MiniGPT-4 icon indicating copy to clipboard operation
MiniGPT-4 copied to clipboard

How to calculate the number of data in the cc_sbu and laion respectively?

Open Richar-Du opened this issue 1 year ago • 2 comments

I download the cc_sbu dataset and count the number, I found that the total number is 12M and the success is more than 6M, which is impossible, since cc_sub+laion is just 5M as mentioned in your paper. Since webdataset is iterable dataloader, len is not implemented. I want to know how to calculate the number of data in the downloaded cc_sbu and laion?

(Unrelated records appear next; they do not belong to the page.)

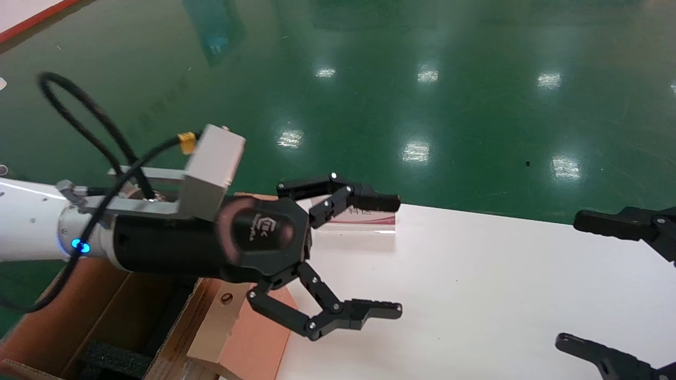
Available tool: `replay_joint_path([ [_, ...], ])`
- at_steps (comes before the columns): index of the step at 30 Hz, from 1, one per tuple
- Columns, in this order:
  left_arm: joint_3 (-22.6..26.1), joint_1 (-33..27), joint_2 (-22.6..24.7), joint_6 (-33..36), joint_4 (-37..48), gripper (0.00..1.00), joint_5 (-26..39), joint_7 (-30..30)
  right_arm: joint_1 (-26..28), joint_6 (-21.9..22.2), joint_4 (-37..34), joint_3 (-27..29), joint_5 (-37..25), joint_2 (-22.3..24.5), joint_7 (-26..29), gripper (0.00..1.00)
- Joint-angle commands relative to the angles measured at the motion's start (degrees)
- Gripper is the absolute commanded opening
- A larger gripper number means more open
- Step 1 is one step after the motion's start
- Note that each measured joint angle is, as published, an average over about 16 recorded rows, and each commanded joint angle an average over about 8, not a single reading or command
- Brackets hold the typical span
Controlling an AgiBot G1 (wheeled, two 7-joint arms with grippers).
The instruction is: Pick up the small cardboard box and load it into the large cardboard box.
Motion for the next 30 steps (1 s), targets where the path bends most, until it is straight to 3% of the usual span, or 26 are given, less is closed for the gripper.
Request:
replay_joint_path([
  [1,0.4,-0.2,-0.3,-0.4,-0.3,1.0,0.9,-0.6,0.0,0.0,0.0,0.0,0.0,0.0,0.0,1.0],
  [8,5.7,-8.4,-1.9,-0.3,-2.5,1.0,14.6,-9.1,0.0,0.0,0.0,0.0,0.0,0.0,0.0,1.0],
  [15,16.4,-22.6,1.5,5.3,-2.8,1.0,29.4,-22.2,0.0,0.0,0.0,-0.1,0.0,0.0,0.0,1.0],
  [30,43.0,-42.9,4.5,6.5,-2.8,1.0,33.2,-45.1,0.0,0.0,0.0,-0.1,0.1,0.0,-0.1,1.0],
])
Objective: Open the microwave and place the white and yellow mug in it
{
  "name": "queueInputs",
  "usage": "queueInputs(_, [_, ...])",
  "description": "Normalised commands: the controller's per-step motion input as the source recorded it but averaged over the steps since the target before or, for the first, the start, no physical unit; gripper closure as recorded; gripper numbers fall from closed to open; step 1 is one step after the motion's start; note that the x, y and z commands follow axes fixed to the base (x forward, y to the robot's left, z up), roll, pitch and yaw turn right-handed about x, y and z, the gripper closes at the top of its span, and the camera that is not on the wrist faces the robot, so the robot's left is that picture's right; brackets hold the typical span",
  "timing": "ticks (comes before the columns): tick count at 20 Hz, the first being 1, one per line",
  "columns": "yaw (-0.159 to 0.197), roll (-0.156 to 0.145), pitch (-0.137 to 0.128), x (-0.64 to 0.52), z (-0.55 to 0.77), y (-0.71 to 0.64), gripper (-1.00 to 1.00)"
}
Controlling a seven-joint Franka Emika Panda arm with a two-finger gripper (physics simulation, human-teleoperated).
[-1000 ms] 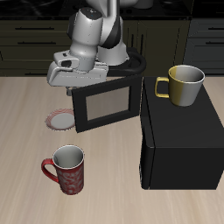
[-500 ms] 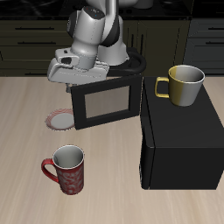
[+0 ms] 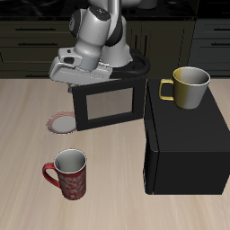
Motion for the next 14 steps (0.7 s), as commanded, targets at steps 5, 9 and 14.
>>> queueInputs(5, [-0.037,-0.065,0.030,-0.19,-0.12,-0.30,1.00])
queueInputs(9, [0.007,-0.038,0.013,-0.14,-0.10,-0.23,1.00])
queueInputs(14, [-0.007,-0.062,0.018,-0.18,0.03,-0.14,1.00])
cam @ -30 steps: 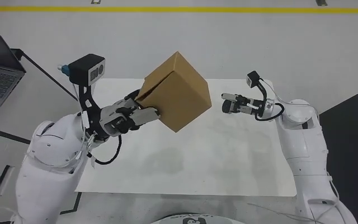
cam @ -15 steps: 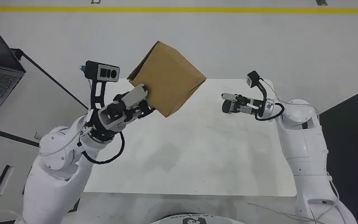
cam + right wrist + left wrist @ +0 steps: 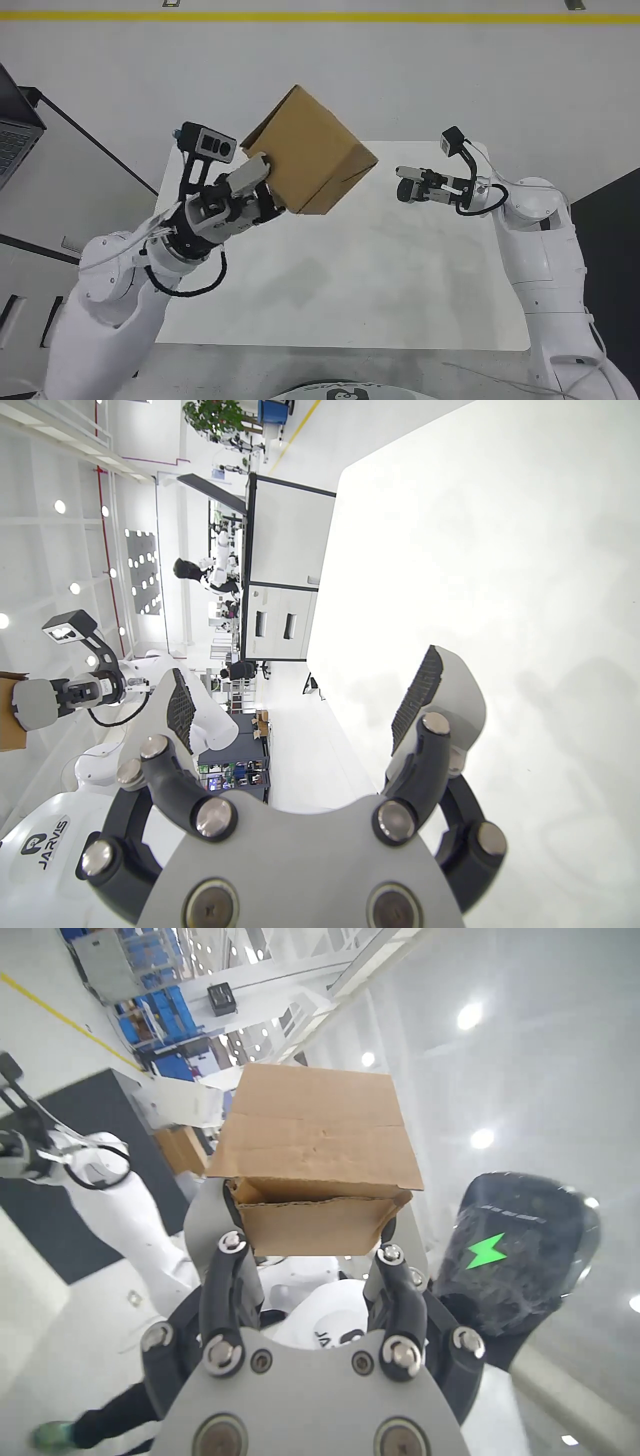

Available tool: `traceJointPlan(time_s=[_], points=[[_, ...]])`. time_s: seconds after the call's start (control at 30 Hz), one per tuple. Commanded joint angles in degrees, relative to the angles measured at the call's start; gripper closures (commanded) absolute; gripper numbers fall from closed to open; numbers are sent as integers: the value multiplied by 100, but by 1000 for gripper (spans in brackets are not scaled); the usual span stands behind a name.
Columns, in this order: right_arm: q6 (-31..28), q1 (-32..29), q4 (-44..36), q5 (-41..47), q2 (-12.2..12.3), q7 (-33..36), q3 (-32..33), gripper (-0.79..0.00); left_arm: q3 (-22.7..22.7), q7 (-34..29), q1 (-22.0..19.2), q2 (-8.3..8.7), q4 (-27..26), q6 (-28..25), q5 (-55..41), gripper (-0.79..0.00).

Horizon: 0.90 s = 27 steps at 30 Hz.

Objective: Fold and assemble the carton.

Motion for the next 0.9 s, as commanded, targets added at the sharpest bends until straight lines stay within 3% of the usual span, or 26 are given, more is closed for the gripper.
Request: traceJointPlan(time_s=[0.0,0.23,0.37,0.7,0.87], points=[[0,0,0,0,0,0,0,-785,7,107,68,-25,-10,110,-755,0],[0,0,0,0,0,0,0,-785,-38,264,99,-80,-8,647,-2085,0],[0,0,0,0,0,0,0,-785,-49,236,78,-85,24,942,-2135,0],[0,0,0,0,0,0,0,-785,70,160,-21,-128,223,1119,-2076,0],[0,0,0,0,0,0,0,-785,164,242,6,-184,312,1045,-2657,0]])
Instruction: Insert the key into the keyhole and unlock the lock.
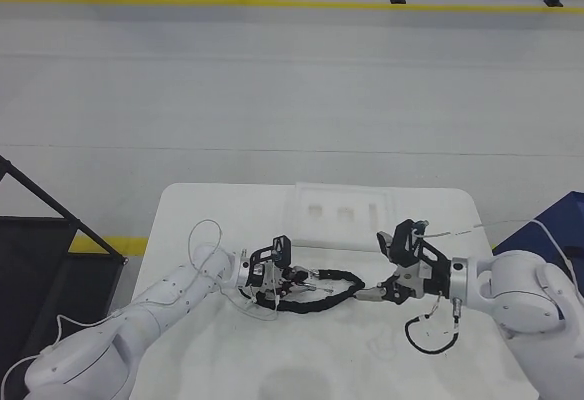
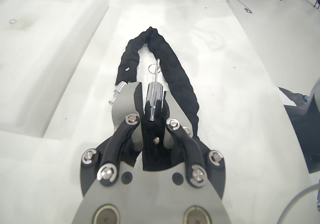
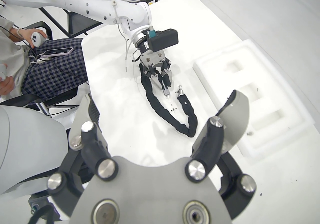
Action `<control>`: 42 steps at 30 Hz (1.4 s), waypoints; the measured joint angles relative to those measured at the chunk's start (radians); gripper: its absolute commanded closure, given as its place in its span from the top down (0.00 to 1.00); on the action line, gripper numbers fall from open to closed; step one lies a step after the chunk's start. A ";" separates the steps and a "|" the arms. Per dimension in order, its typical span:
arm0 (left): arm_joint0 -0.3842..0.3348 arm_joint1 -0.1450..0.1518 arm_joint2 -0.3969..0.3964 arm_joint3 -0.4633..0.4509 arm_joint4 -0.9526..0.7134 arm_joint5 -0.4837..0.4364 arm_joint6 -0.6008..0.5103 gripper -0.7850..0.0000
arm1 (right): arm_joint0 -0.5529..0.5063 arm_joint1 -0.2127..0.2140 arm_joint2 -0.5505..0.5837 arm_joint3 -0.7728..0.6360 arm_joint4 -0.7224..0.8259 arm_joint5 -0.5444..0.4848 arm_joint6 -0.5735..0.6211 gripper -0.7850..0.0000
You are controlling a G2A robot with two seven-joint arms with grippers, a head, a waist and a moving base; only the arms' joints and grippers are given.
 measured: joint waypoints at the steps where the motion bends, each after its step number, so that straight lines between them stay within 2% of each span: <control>1: -0.002 -0.002 -0.001 0.003 0.000 -0.002 -0.005 1.00 | 0.005 0.000 -0.004 0.002 -0.006 0.004 0.008 1.00; 6: -0.020 -0.010 -0.017 -0.006 0.004 -0.015 -0.015 1.00 | 0.045 -0.001 -0.028 0.019 -0.032 0.019 0.032 1.00; 10: -0.046 -0.001 -0.042 -0.047 0.015 -0.031 -0.015 1.00 | 0.101 -0.004 -0.045 0.078 -0.009 -0.028 0.029 1.00; 15: -0.087 0.030 -0.079 -0.127 0.006 -0.031 -0.085 1.00 | 0.189 -0.005 -0.069 0.161 0.036 -0.069 0.090 1.00; 19: -0.120 0.064 -0.099 -0.202 -0.070 -0.031 -0.168 1.00 | 0.251 -0.001 -0.060 0.208 0.090 -0.109 0.129 1.00; 23: -0.177 0.110 -0.101 -0.289 -0.212 -0.031 -0.290 1.00 | 0.307 0.009 -0.031 0.256 0.169 -0.154 0.165 1.00; 32: -0.330 0.198 -0.103 -0.380 -0.667 -0.031 -0.616 1.00 | 0.417 0.047 -0.041 0.301 0.266 -0.108 0.214 1.00; 38: -0.406 0.225 -0.112 -0.381 -0.902 -0.031 -0.773 1.00 | 0.447 0.075 -0.041 0.313 0.318 -0.136 0.186 1.00; 42: -0.420 0.240 -0.125 -0.405 -0.962 -0.031 -0.813 1.00 | 0.448 0.086 -0.038 0.318 0.335 -0.154 0.169 1.00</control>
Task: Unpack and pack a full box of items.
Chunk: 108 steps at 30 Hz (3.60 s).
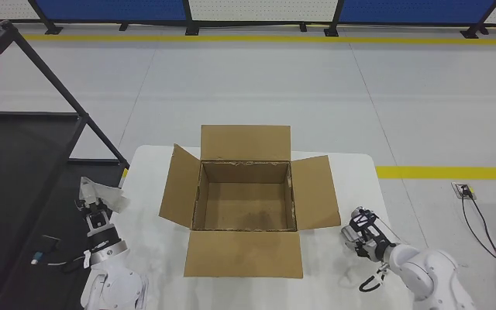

Richar-Du avatar May 01 '23 02:05 Richar-Du

Hello! The whole dataset is large but we only use a small part of them. In our training setting for stage 1, we use 4 A100 80G, each of them has a batch size of 64. So the total batch size is 256. We train our model in the first stage for 20k steps. So the total data we consume in the first stage is 20k * 256 = 5.12M

TsuTikgiau avatar May 02 '23 08:05 TsuTikgiau

Thanks for your reply! So the first stage randomly sample the (image, caption) pairs from cc_sbu and laion dataset, the total number is calculated according to the training steps and batch size. WebDataset.Pipeline can guarantee that the sampled data are not repeated. Is it true?

Richar-Du avatar May 06 '23 07:05 Richar-Du